Ortiz became the fourth Dominican player inducted into Cooperstown, and the first DH elected on the first ballot.
“That’s what makes this club so special,” Ortiz said, “you can’t go shopping to get it. You got to earn it.”
Ortiz, who tested positive for steroids during anonymous drug testing in 2003, was asked whether Alex Rodriguez, Manny Ramirez and Sammy Sosa would one day get into the Hall of Fame.
“Those players,” he said, “they did their duty. Situations happened the way I understand it; that explains why they’re not here. They will have their chance.”
Rodriguez, who had never been to the Hall of Fame, flew in Saturday to honor Ortiz. He walked around the museum on Saturday night, closely read dozens of the plaques, went to the Red Sox party, and later relaxed and smoked cigars at the Otesaga Hotel.
There were plenty of laughs and light-hearted moments along the way too.
Former Twins greats Joe Mauer and Justin Morneau came to honor Tony Oliva and Jim Kaat, and decided to go old-school. They may have earned a combined $315 million during the course of their careers, but roomed together in a hotel room outside of town.
The last time they shared a room was back in 2001 in their first professional seasons in the Appalachian League in Elizabethton, Tennessee.
Oliva joked that he was going to speak for 45 minutes, taking one minute for every year it took him to get elected. He wound up speaking for 18 minutes, 5 seconds — eight minutes longer than the Hall of Fame wanted — but, significantly shorter than he threatened.
He talked about meeting his wife in Minnesota, not knowing a word of English while she didn’t know a word of Spanish, and falling in love with Minnesota. It took a lot longer than he ever envisioned to get to Cooperstown, and now wants to form Red Sox great Luis Tiant to join him.
Kaat, 83, told the stories of growing up in Michigan, falling in love with baseball at his first game on June 26, 1946 at Briggs Field in Detroit, and being able to recite the first class of the Hall of Fame at the age of 8: Babe Ruth, Ty Cobb, Walter Johnson, Christy Mathewson and Honus Wagner.
Kaat got emotional thinking about his father, who earned just $72 a week, but still recommended that his son take the $4,000 signing bonus offered by the Washington Senators to develop in the minors, instead of accepting the Chicago White Sox’s offer of $25,000 where he would be on the big-league roster, but sit on the bench for two years.
“You do the math,” Kaat said, “to see what my dad sacrificed for me to play at the right level.”
Kaat won 283 games, pitched 180 complete games, but still waited 34 years before his induction, finally rewarded for longevity and durability.
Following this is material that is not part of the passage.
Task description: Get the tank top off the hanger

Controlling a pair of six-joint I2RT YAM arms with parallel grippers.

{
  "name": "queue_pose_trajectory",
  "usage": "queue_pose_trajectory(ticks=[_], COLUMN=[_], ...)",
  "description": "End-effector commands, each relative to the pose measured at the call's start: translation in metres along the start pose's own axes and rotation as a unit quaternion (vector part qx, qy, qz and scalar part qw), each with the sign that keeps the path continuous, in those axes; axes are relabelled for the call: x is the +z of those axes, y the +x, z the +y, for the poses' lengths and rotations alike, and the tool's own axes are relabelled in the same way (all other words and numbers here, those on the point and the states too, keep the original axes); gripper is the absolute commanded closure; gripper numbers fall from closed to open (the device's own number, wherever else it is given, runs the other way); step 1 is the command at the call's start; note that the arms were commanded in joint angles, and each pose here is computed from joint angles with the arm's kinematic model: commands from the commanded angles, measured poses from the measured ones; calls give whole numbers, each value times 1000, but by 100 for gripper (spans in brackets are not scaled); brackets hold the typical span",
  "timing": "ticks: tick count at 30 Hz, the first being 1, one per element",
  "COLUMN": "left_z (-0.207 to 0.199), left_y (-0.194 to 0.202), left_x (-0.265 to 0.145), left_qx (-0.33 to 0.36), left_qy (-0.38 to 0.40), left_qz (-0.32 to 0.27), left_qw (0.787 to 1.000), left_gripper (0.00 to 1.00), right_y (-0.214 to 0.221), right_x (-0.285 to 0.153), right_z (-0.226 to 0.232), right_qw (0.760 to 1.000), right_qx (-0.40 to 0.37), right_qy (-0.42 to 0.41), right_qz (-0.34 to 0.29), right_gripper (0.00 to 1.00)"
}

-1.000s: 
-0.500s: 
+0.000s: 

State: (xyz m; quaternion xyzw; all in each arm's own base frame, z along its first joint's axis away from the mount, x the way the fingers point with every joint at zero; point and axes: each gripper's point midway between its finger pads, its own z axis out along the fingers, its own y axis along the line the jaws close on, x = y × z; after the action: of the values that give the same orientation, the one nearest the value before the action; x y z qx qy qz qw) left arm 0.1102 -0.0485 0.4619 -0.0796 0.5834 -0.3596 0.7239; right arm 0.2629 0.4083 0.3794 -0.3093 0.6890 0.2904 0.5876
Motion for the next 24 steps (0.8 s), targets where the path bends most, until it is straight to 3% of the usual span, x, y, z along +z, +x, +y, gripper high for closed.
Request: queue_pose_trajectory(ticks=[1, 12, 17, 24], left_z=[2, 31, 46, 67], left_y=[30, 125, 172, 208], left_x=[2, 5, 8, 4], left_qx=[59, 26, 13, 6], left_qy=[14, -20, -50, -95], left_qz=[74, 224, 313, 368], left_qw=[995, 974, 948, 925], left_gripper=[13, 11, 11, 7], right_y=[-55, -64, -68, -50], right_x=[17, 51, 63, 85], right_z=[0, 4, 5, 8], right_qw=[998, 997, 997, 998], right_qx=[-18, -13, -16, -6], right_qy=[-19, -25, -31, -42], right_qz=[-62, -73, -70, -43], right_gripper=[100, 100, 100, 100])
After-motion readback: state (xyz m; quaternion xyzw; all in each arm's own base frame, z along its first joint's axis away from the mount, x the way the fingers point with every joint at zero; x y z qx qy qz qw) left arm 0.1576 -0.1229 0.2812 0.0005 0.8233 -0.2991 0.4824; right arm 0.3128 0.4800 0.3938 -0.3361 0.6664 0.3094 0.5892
He never missed a single game with an arm injury, and campaigned for the man who made an elbow surgery famous to join him one day in Cooperstown.
“I think it’s a tragedy Tommy John is not in the Hall of Fame,” he said. “Is there a pitcher more famous than Tommy John?”
Irene Hodges, the daughter of Hall of Famer Gil Hodges, told enlightening stories of her father’s close relationship with Jackie Robinson as teammates with the Brooklyn Dodgers.
She remembers her dad talking about the racial taunts Robinson received by an opposing team one game when Hodges had enough, stormed toward their dugout, and threw down his glove.
“If anyone else has anything to say,” Irene Hodges recalled, “let them come out here right now and we will settle it. Needless to say, nobody came out and nobody said another word.
It was one beautiful tribute after another, but this was a day that belonged to Ortiz, and, just as he did during the Red Sox’s biggest moments that led to three World Series titles, he delivered.